## Exercise details
Would you please restate the data exactly as it stands, apart from the pictures?
=== Section Start ===
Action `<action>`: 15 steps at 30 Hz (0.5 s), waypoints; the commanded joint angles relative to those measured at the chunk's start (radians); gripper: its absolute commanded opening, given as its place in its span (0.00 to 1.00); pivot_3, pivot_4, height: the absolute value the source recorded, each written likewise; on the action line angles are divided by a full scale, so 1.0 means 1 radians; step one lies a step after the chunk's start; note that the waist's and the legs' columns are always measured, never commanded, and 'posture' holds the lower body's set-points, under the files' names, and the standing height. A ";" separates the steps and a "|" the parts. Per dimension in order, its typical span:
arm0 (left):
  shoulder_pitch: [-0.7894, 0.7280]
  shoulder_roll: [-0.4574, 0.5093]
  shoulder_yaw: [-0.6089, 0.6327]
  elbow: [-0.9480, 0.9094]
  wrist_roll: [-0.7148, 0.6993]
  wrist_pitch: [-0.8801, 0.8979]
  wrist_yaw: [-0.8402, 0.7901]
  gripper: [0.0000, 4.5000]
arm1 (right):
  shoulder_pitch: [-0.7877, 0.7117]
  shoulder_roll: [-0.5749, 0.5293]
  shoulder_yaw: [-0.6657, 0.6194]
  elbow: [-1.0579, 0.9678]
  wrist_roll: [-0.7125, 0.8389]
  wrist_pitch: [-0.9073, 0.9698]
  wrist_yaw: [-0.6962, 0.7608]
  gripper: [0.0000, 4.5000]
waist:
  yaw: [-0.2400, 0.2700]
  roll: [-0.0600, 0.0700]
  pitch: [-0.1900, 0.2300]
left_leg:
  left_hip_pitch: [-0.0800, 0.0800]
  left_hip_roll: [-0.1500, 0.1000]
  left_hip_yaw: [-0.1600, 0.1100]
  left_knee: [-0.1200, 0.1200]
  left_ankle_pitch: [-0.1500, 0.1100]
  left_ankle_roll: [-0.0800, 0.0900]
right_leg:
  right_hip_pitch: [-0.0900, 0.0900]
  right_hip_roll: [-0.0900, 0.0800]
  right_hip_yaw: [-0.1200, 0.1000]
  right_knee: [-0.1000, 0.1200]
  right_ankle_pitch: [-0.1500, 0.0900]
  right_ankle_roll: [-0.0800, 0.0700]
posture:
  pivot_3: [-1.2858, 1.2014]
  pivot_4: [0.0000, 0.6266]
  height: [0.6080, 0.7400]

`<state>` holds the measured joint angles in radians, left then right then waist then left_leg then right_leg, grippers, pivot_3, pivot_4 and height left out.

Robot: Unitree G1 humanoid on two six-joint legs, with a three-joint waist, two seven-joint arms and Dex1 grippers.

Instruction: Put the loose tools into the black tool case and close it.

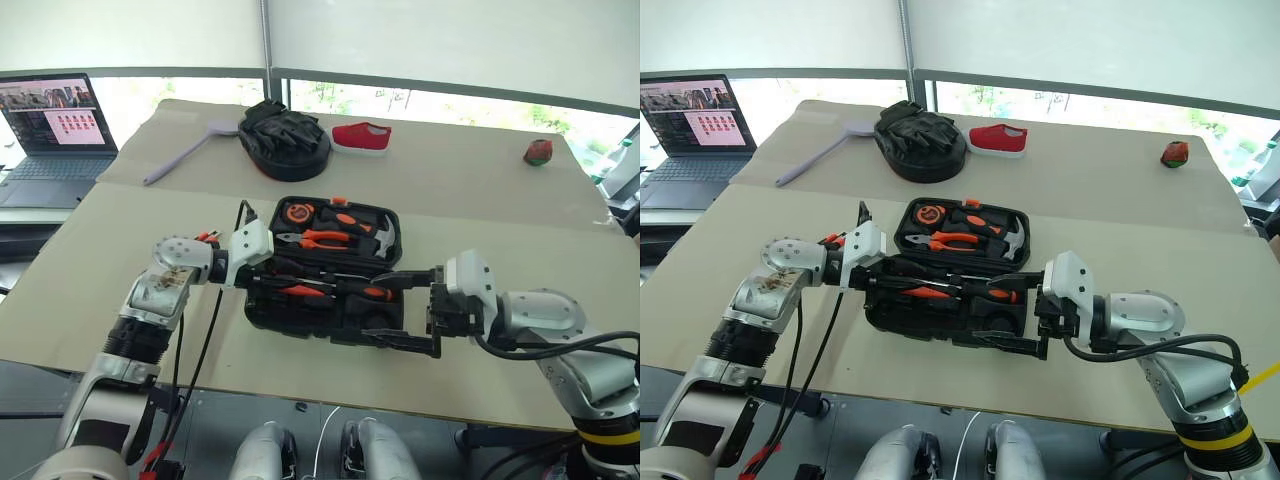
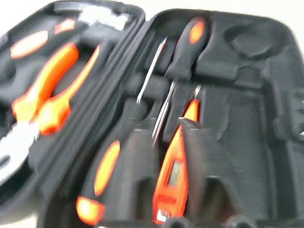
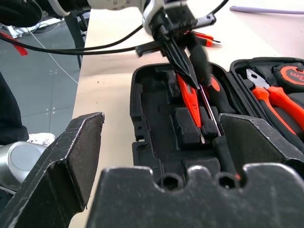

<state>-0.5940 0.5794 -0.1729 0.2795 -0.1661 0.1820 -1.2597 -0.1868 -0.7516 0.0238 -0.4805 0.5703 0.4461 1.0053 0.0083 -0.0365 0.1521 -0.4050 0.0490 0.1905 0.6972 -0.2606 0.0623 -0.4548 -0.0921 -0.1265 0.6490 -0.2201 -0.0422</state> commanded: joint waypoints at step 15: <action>0.065 -0.007 0.087 -0.028 -0.060 -0.049 0.069 0.01 | 0.017 0.026 -0.047 0.023 -0.025 -0.090 -0.014 1.00 | -0.002 0.000 0.000 | 0.002 0.000 0.000 0.000 0.000 0.000 | 0.001 -0.001 0.001 0.001 0.000 0.000 | 0.52 0.24 1.00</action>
<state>-0.5484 0.5747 -0.1481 0.2849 -0.1659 0.1149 -1.2032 -0.1731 -0.7352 0.0182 -0.4596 0.5601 0.4136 0.9964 0.0065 -0.0363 0.1519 -0.4032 0.0493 0.1906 0.6974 -0.2608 0.0623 -0.4538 -0.0929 -0.1257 0.6495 -0.2199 -0.0423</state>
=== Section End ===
## Answer to this exercise
Action `<action>`: 15 steps at 30 Hz (0.5 s), waypoints; the commanded joint angles relative to those measured at the chunk's start (radians); gripper: its absolute commanded opening, given as its place in its span (0.00 to 1.00); pivot_3, pivot_4, height: the absolute value the source recorded, each written likewise; on the action line angles are divided by a full scale, so 1.0 means 1 radians; step one lies a step after the chunk's start; note that the waist's and the legs' columns are always measured, never commanded, and 'posture' holds the lower body's set-points, under the files' names, and the standing height. A ";" separates the steps and a "|" the parts. Per dimension in order, its typical span:
arm0 (left):
  shoulder_pitch: [-0.7894, 0.7280]
  shoulder_roll: [-0.4574, 0.5093]
  shoulder_yaw: [-0.6089, 0.6327]
  elbow: [-0.9480, 0.9094]
  wrist_roll: [-0.7148, 0.6993]
  wrist_pitch: [-0.8801, 0.8979]
  wrist_yaw: [-0.8402, 0.7901]
  gripper: [0.0000, 4.5000]
arm1 (right):
  shoulder_pitch: [-0.7877, 0.7117]
  shoulder_roll: [-0.5749, 0.5293]
  shoulder_yaw: [-0.6657, 0.6194]
  elbow: [-1.0579, 0.9678]
  wrist_roll: [-0.7125, 0.8389]
  wrist_pitch: [-0.9073, 0.9698]
  wrist_yaw: [-0.6962, 0.7608]
  gripper: [0.0000, 4.5000]
waist:
  yaw: [-0.2400, 0.2700]
  roll: [-0.0600, 0.0700]
  pitch: [-0.1900, 0.2300]
left_leg:
  left_hip_pitch: [-0.0800, 0.0800]
  left_hip_roll: [-0.1500, 0.1000]
  left_hip_yaw: [-0.1600, 0.1100]
  left_knee: [-0.1200, 0.1200]
  left_ankle_pitch: [-0.1500, 0.1100]
  left_ankle_roll: [-0.0800, 0.0900]
right_leg:
  right_hip_pitch: [-0.0900, 0.0900]
  right_hip_roll: [-0.0900, 0.0800]
  right_hip_yaw: [-0.1200, 0.1000]
  right_knee: [-0.1000, 0.1200]
  right_ankle_pitch: [-0.1500, 0.0900]
  right_ankle_roll: [-0.0800, 0.0700]
posture:
  pivot_3: [-1.2858, 1.2014]
  pivot_4: [0.0000, 0.6266]
  height: [0.6080, 0.7400]

`<state>` holds the measured joint angles in radians, left then right then waist then left_leg then right_leg, grippers, pivot_3, pivot_4 and height left out.

Robot: Unitree G1 humanoid on two six-joint legs, with a three-joint waist, two seven-joint arms and Dex1 grippers.

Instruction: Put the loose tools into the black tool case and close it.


<state>-0.5940 0.5794 -0.1729 0.2795 -0.1661 0.1820 -1.2597 -0.1868 -0.7516 0.0238 -0.4805 0.5703 0.4461 1.0053 0.0083 -0.0365 0.1521 -0.4050 0.0490 0.1905 0.6972 -0.2606 0.0623 -0.4548 -0.0921 -0.1265 0.6490 -0.2201 -0.0422</state> commanded: joint waypoints at step 15: <action>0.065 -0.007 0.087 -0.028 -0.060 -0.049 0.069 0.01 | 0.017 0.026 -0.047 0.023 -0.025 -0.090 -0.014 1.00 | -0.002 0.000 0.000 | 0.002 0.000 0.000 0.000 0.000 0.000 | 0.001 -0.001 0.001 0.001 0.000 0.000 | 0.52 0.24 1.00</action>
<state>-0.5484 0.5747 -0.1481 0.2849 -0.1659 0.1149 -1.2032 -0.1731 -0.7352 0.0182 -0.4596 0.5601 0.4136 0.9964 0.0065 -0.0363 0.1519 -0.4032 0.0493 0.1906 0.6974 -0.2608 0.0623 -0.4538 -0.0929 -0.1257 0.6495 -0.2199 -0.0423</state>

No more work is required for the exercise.